が、フローレンスは彼の意向を全て受け止めたうえで、にっこりと笑顔して言い切った。


「大丈夫です。

私たちさえ口をつぐめば、誰に判る事でもありません。

秘密は完璧に守られる、と私が保障いたします」


 彼女の言葉に一度は目を丸くしたトルコ人人夫も、タンカを持ちなおし、医師に向かって同意の目配せを見せる。


彼らは完全清掃以降、家族保障付きで再雇用してくれたフローレンスを心から慕っていたのだった。


彼女の命令とあれば敵であろうと助けますという姿勢が、医師の目にも見て取れる。


しかし医師は唇を噛み、苦悩の表情を横に振った。


「……許可は、できません。

搬入できたところで、治療を行う医師など我々イギリス軍の中にはいないでしょう。

例え『私が一人になれる病室があっても』です!」


 険しい視線を残し、医師はその場を立ち去っていった。


彼の背を見送りながら微笑んだフローレンスは、トルコ人人夫を振り返り、何やら細かく指示を出す。


彼女がどのような指示を伝えたのかは行き交う搬入の波に遮られてハンクの耳には届かなかったが、兄を乗せたタンカは彼女とともに坂を上り始めていた。


「――婦長、兄さんを助けてくれたんだ……」


 ハンクは安堵の溜め息に打ち震えた。


院内に向けて眼前を通りすぎるタンカを追おうと立ち上がったハンクの体が、意に反して崩れ落ちる。


力の入らぬ足でその場にへたり込んだハンクは、乱れた麻色の髪を垂らしたまま、どうか兄が助かるようにと祈り続けていた。





【看護婦としての心構え】

 スクタリ野戦病院で働いていた看護婦の中には、患者である傷病兵と好い仲になる者もいたようです。

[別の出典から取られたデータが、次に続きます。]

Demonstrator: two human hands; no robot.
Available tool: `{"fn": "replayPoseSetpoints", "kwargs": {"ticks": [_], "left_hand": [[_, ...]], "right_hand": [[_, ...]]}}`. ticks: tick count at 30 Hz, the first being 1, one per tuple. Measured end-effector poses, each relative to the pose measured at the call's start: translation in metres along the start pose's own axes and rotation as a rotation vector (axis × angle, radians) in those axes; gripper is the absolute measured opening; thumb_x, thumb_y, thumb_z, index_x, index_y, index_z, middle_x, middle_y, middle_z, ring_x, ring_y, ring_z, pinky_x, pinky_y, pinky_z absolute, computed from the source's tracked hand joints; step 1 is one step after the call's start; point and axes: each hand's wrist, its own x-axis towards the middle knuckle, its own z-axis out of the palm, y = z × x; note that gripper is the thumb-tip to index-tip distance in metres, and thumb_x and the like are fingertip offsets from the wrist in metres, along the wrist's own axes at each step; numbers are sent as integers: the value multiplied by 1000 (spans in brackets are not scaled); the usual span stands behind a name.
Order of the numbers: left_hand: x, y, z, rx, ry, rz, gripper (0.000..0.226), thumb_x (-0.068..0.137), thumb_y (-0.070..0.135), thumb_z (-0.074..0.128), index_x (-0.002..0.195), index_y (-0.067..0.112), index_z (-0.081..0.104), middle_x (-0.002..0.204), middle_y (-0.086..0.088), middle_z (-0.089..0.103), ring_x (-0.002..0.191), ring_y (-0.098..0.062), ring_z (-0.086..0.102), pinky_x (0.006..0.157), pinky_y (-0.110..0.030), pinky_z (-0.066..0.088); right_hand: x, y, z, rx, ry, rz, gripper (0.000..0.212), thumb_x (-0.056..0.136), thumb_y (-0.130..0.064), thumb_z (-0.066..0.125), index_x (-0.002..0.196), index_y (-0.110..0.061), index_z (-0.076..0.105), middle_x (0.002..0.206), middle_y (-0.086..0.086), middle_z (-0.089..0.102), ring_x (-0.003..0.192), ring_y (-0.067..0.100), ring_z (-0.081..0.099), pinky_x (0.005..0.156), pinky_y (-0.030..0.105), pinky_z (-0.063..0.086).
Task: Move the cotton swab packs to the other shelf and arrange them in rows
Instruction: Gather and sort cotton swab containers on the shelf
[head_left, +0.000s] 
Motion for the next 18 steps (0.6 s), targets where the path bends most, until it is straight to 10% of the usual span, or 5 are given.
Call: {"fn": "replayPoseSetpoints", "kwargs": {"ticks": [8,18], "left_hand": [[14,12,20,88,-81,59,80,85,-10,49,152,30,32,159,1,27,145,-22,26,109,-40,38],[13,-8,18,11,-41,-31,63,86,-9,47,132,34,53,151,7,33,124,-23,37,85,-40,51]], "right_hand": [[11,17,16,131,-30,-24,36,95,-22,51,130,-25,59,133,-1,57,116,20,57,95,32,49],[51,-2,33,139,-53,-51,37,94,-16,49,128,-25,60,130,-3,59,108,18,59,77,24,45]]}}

そうでなくとも当時の「病院」はお淫らの温床。その気になっちゃうのは仕方がないのでしょう。


 フローレンスの残した資料によると、「看護婦たちはきちんと管理をしなければ兵士と色恋沙汰を起こします。そのうえ、気に入った兵士と結婚したいからと言って突然に病院を去るのです」とのこと。…き、気の毒だぜ、フローレンス…。